Project Euler Problem 187

A composite is a number containing at least two prime factors.

Project Euler Problem 187

Solution

Answer: 17427258

We are counting the integers

$$n < 10^8$$

that have exactly two prime factors, counted with multiplicity.

Such numbers are called semiprimes.

Examples:

  • $15 = 3\cdot 5$
  • $9 = 3^2$
  • $12 = 2^2\cdot 3$ → not allowed (three prime factors counting multiplicity)

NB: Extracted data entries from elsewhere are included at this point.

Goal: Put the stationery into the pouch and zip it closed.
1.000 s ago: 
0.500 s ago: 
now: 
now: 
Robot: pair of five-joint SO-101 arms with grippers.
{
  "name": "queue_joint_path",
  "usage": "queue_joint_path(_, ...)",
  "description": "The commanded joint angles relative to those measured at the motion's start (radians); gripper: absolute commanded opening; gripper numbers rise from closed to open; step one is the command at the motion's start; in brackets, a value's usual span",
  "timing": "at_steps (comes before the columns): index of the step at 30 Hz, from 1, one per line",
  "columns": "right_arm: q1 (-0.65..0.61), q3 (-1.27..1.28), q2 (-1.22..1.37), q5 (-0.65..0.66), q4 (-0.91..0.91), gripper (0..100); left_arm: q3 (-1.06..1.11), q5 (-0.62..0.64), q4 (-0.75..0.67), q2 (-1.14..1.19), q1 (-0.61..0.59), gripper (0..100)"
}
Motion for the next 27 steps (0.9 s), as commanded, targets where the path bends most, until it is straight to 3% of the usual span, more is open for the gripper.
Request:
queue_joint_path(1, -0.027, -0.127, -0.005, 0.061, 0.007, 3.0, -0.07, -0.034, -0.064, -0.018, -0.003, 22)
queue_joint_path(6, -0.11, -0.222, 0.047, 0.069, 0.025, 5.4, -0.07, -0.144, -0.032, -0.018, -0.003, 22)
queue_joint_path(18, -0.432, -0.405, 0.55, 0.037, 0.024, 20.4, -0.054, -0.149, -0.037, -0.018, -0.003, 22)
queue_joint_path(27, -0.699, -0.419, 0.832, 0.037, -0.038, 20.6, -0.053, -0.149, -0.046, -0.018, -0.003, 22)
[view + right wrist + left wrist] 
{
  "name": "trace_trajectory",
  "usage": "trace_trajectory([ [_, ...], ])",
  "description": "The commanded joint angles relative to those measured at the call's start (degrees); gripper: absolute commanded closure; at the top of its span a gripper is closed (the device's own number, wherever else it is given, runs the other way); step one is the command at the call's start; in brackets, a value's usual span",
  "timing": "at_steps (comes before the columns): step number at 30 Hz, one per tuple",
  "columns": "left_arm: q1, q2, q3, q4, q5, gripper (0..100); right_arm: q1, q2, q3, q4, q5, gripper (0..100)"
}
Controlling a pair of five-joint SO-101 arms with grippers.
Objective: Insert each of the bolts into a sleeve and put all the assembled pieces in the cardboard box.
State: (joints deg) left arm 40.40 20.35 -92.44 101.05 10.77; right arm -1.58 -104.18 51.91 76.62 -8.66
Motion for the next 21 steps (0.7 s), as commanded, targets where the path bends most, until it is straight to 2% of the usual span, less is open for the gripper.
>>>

So we want all numbers of the form

$$n = pq$$

where $p,q$ are primes and $p \le q$.


Mathematical analysis

We need to count pairs of primes $(p,q)$ such that

$$pq < 10^8.$$

To avoid double-counting, enforce

$$p \le q.$$

Thus for each prime $p$, we count primes $q$ satisfying

$$q \ge p,\qquad q < \frac{10^8}{p}.$$


Key observation

If $p > \sqrt{10^8} = 10^4$, then

$$p^2 > 10^8,$$

so no valid $q \ge p$ exists.

Therefore we only need primes

$$p \le 10^4.$$

For each such prime $p$:

  1. Let

$$M = \left\lfloor \frac{10^8-1}{p} \right\rfloor.$$ 2. Count primes $q$ with

$$p \le q \le M.$$

If $\pi(x)$ denotes the number of primes $\le x$, and if $p$ is the $i$-th prime (0-indexed), then the number of admissible $q$ is

$$\pi(M) - i.$$

Summing over all valid $p$ gives the answer.


Efficient algorithm

We need:

  1. All primes up to $10^8 / 2 = 5\times10^7$.
  2. Fast prime counting $\pi(x)$.

A sieve of Eratosthenes up to $5\times10^7$ is feasible in optimized Python/PyPy, but conceptually the method is straightforward.

Pseudo-process:

  • Generate all primes up to $5\times10^7$.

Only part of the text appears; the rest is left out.